Identify current evidence-based treatment modalities for the selected syndrome or disease and discuss how the treatment impacts the disease process.
Conduct an evidence-based literature search to identify the most recent standards of care/treatment modalities from peer-reviewed articles and professional association guidelines (www.guideline.gov)
Links to an external site.
. These articles and guidelines can be referenced, but not directly copied into the clinical case presentation.

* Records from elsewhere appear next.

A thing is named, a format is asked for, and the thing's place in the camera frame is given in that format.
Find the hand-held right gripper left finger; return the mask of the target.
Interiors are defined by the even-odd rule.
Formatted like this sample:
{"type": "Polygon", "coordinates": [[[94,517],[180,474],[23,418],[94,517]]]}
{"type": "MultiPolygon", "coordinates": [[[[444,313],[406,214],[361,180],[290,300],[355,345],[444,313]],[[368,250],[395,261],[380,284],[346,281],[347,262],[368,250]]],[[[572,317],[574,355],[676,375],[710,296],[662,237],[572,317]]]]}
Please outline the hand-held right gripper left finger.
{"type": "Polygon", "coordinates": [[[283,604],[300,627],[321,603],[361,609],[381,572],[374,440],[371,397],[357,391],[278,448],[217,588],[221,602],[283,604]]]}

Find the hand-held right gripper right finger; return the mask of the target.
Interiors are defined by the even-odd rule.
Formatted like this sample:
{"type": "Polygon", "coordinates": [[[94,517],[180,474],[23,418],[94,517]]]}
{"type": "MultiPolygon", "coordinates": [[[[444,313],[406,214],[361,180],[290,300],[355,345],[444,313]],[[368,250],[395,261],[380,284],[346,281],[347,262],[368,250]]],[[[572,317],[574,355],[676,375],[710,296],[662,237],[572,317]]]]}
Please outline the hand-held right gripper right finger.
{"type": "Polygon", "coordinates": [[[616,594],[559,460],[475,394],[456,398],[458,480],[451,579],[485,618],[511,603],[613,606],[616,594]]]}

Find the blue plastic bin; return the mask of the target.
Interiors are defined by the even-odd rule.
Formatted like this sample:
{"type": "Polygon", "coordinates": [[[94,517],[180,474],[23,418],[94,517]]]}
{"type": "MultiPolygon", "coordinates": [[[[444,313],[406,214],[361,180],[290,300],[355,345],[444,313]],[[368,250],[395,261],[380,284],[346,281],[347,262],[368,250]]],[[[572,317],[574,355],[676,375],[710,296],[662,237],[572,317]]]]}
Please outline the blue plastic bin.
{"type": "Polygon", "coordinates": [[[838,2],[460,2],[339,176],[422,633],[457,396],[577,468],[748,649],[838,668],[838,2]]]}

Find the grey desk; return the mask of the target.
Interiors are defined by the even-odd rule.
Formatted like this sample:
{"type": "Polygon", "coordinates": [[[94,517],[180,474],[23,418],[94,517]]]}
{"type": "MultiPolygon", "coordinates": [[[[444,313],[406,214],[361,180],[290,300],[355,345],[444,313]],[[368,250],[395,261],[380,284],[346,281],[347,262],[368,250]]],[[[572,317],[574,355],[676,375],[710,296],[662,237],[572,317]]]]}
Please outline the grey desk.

Cite a minimum of three resources.
Include the following in your clinical case presentation:
A discussion of the pathophysiology of the disease, including signs and symptoms.
An explanation of diagnostic testing and rationales for each.
A review of different evidence-based treatment modalities for the disorder obtained from guideline.gov or a professional organization.
Next, address the following questions:
How does the information in this case inform the practice of a master’s prepared nurse?
How should the master’s prepared nurse use this information to design a patient education session for someone with this condition?
What was the most important information presented in this case?
What was the most confusing or challenging information presented in this case?
Discuss a patient safety issue that can be addressed for a patient with the condition presented in this case.
The use of medical terminology and appropriate graduate level writing is expected.
Your paper should be 3–4 pages (excluding cover page and reference page).
Your resources must include research articles as well as reference to non-research evidence-based guidelines.
Use APA format to style your paper and to cite your sources. Your source(s) should be integrated into the paragraphs. Use internal citations pointing to evidence in the literature and supporting your ideas. You will need to include a reference page listing those sources. Cite a minimum of three resources.